The 5 Most Common Ways House Fires Start
If you’re looking for a good reason to quit smoking, consider this. As the fifth leading cause of house fires, smoking kills 580 people a year and injures another 1,280. Most smoking-related fires start indoors, so if you absolutely can’t or won’t quit, smoke outside and put out your butts in a sand-filled can. And if you insist on smoking indoors, don’t smoke in a home where oxygen is used. Extinguish your butts completely and soak them before throwing them in the trash.
4 Electrical Wiring
Those overloaded electric sockets are more than eyesores. Faulty and improperly used electrical equipment is fourth leading cause of house fires, responsible for $817 million in property damage annually. Electrical fires are also caused by frayed wires, overloaded extension cords and wall sockets, and faulty electrical equipment. Look for the UL logo or the logo of another nationally recognized laboratory when shopping for anything you’ll need to plug in, and use extension cords within reason.

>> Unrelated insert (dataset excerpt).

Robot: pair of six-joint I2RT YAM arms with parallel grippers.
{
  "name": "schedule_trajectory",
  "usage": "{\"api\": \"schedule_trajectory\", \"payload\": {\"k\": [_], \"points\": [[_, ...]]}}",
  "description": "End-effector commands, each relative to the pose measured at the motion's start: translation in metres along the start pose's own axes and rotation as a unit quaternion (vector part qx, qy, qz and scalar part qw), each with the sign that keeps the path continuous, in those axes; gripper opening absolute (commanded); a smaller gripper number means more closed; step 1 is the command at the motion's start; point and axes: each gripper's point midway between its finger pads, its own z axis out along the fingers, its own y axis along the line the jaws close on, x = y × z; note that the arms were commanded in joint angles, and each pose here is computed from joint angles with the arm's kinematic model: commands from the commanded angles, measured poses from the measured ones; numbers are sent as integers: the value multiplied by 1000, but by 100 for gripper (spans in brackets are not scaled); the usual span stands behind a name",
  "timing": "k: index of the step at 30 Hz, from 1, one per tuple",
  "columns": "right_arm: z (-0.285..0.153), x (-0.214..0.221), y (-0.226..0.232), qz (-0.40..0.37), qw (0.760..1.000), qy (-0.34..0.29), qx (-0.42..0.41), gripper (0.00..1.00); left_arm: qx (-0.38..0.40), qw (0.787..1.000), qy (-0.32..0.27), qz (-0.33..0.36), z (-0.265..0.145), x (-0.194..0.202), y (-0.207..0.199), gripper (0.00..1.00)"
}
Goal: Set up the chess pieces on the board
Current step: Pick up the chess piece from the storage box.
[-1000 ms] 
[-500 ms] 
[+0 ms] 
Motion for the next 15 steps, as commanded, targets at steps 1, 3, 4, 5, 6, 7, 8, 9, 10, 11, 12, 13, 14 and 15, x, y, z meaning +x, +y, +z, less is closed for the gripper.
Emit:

Unfortunately, human malice is the third most common cause of house fires. According to the National Fire Protection Association, “nearly two-thirds (63 percent) of intentional structure fires occurred in structures that are occupied.” These fires cause 330 deaths and 940 injuries every year. Arsonists most commonly start their fires in a trash can or rubbish bin, and inside the house, most of these fires—about 13 percent—begin in the bedroom.
2 Heaters and Chimneys
Chimney sweepers are a symbol of good luck. That’s because they prevent the second leading cause of house fires. In 2010, faulty heating equipment was responsible for an estimated 57,000 house fires. Some 37 percent started in the chimney area, but another 32 percent of heating-related house fires were caused by space heaters. Be sure to have your chimneys inspected and cleaned once a year, and if you have a fireplace or wood stove, never use it to burn paper, trash or green wood.
1 Cooking Equipment
If you can’t stand the heat, stay out of the kitchen. But turn off the stove first. Cooking-related fires are the leading cause of house fires. Never leave the kitchen if you are grilling, frying or boiling a meal. And if you’ve been drinking or are under the influence of any medication that’s making you drowsy, leave the cooking to someone else. If you’re barbecuing outside, keep the grill at least 10 feet from siding and deck railings.